The feedback circuits 104-1 through 104-N comprise inverters 106-1 through 106-N having their input terminals which are connected to the connecting points of the transfer gates 103-1 through 103-N of the transfer unit; inverters 107-1 through 107-N having their input terminals which are connected to respective output terminals of the inverters 106-1 through 106-N; and transfer gates 108-1 through 108-N which are inserted between respective output terminals of the inverters 107-1 through 107-N and respective connecting points (nodes) of the transfer gates 103-1 through 103-N, of the transfer unit, alternatingly receiving the clocks C and D to the gates of the n and p channel MOS transistors. The inverters 107-1 through 107-N are connected to the input terminals of the inverters 106-1 through 106-N via the transfer gates 108-1 through 108-N, respectively, to form feedback circuits.

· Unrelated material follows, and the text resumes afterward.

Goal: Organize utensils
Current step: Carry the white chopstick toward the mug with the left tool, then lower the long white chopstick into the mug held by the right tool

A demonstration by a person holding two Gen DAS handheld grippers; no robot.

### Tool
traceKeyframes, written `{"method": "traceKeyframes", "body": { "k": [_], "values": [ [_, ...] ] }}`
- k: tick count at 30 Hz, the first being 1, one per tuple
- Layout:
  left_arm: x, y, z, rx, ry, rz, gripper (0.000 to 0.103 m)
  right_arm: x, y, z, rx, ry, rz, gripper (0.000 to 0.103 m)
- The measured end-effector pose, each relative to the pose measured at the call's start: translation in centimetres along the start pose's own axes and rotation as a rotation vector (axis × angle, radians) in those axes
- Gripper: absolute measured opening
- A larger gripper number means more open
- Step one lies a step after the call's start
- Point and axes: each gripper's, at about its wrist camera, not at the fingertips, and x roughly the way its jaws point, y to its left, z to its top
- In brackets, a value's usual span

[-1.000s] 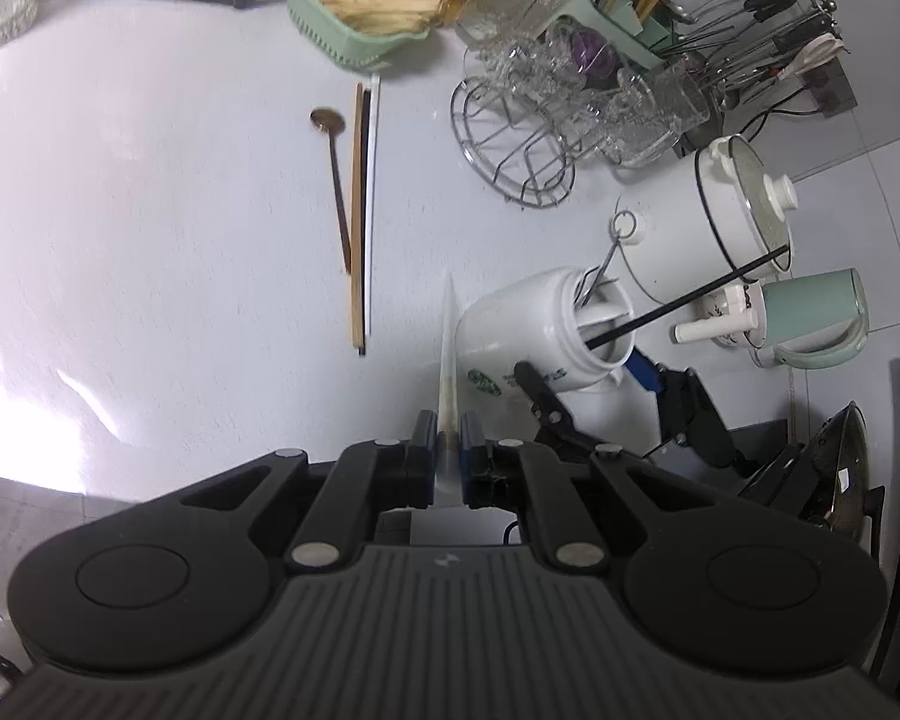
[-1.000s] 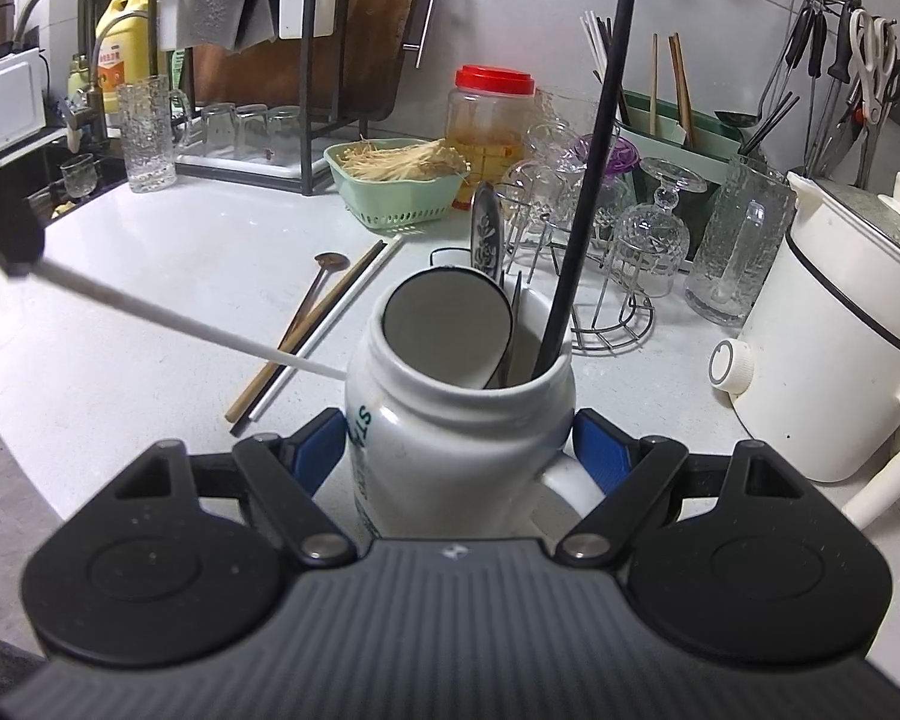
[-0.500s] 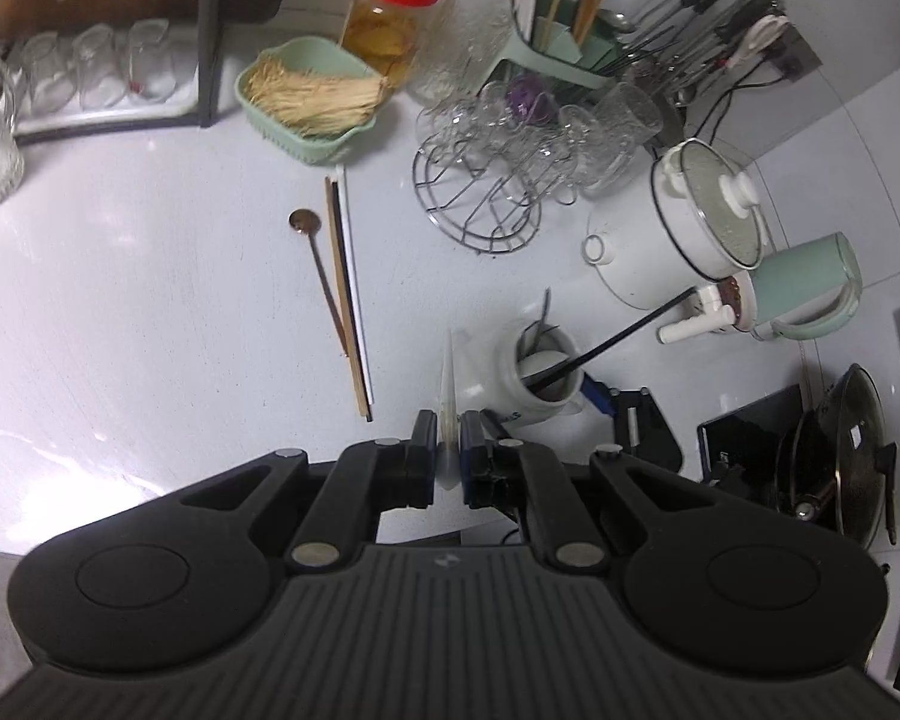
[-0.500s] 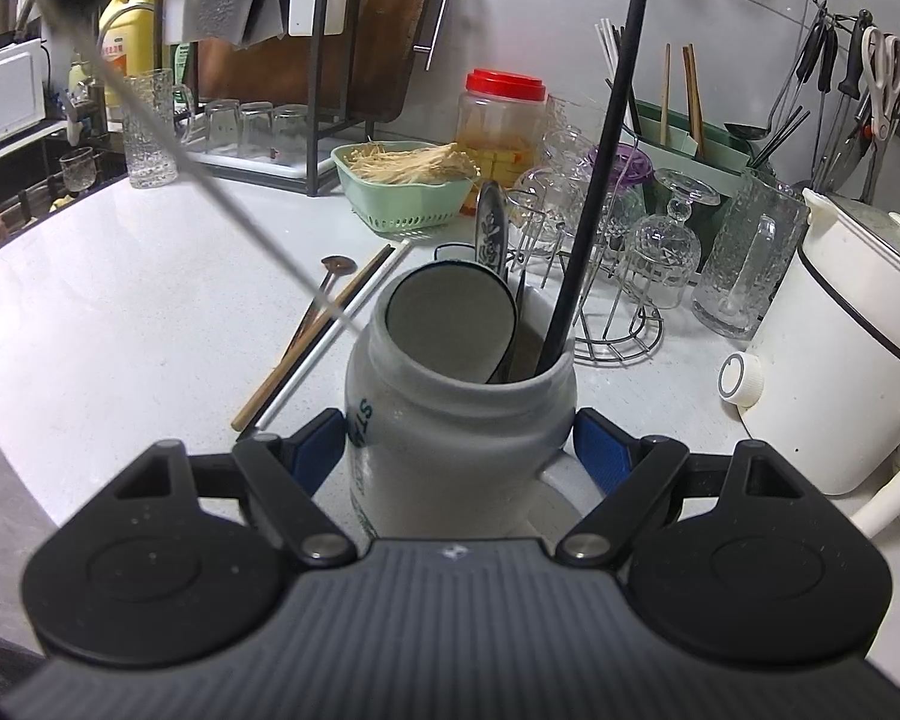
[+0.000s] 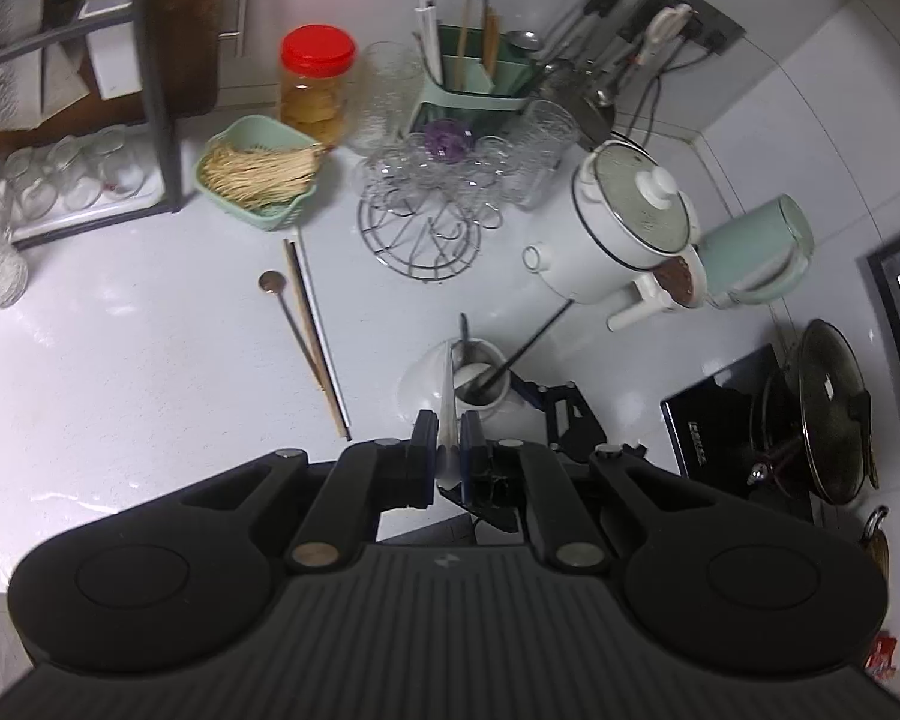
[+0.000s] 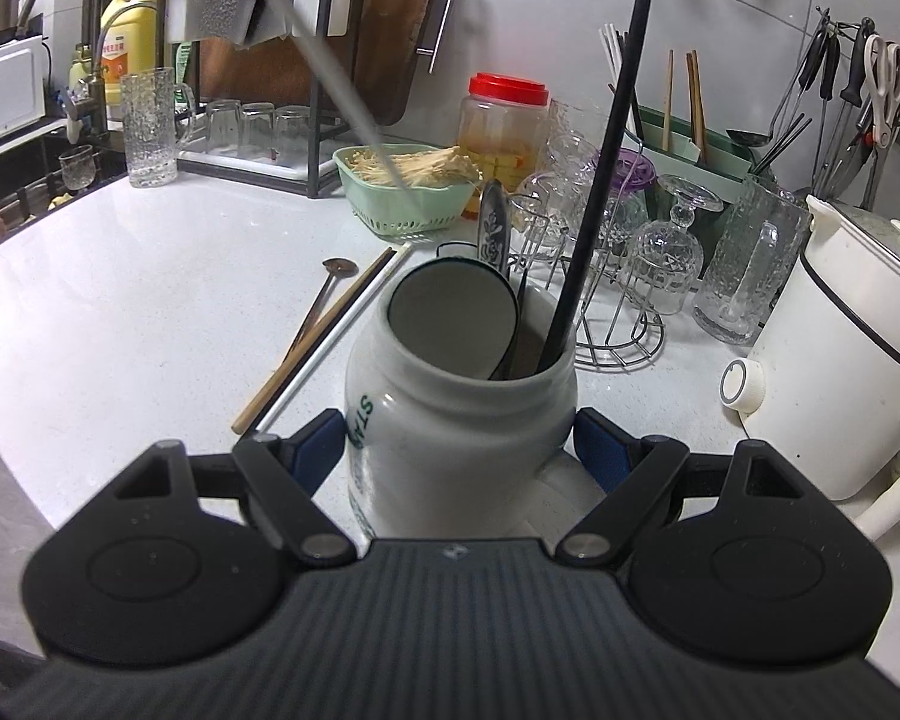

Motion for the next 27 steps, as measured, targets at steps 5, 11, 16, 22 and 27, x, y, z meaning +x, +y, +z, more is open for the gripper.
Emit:
{"method": "traceKeyframes", "body": {
  "k": [5,11,16,22,27],
  "values": [
    [0.7,-0.8,-0.2,0.019,0.041,-0.006,0.009,0.0,0.2,0.0,-0.009,-0.001,0.005,0.085],
    [2.7,-0.9,0.8,0.046,0.072,0.004,0.009,0.0,0.3,0.0,-0.012,-0.001,0.002,0.085],
    [5.6,-2.4,2.2,0.133,0.126,0.022,0.009,0.1,0.3,0.0,-0.015,0.000,0.002,0.085],
    [8.7,-4.3,3.6,0.246,0.195,0.060,0.009,0.3,0.7,0.4,-0.013,0.013,-0.009,0.085],
    [11.9,-6.0,3.7,0.374,0.269,0.105,0.009,0.4,1.1,0.3,-0.005,0.002,-0.022,0.085]
  ]
}}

Even and odd number-th gates of the p and n channel MOS transistors of the transfer gates 103-1 through 103-(N+1) of the transfer unit are alternatingly connected to the clocks A and B in such a manner that adjacent transfer gates are alternatingly turned ON/OFF in a repeating manner in response to complementary two-phase signal clocks A and B.

Even and odd number-th gates of the p and n channel MOS transistors of the transfer gates 108-1 through 108-N of the transfer unit are alternatingly connected to the clocks C and D in such a manner that adjacent transfer gates are alternatingly turned ON/OFF in a repeating manner in response to complementary two-phase signal clocks C and D.

The feedback circuit may comprise the inverters 107-1 through 107-N and the transfer gates 108-1 through 108-N which are symbolically shown as clocked inverters in FIG. 10.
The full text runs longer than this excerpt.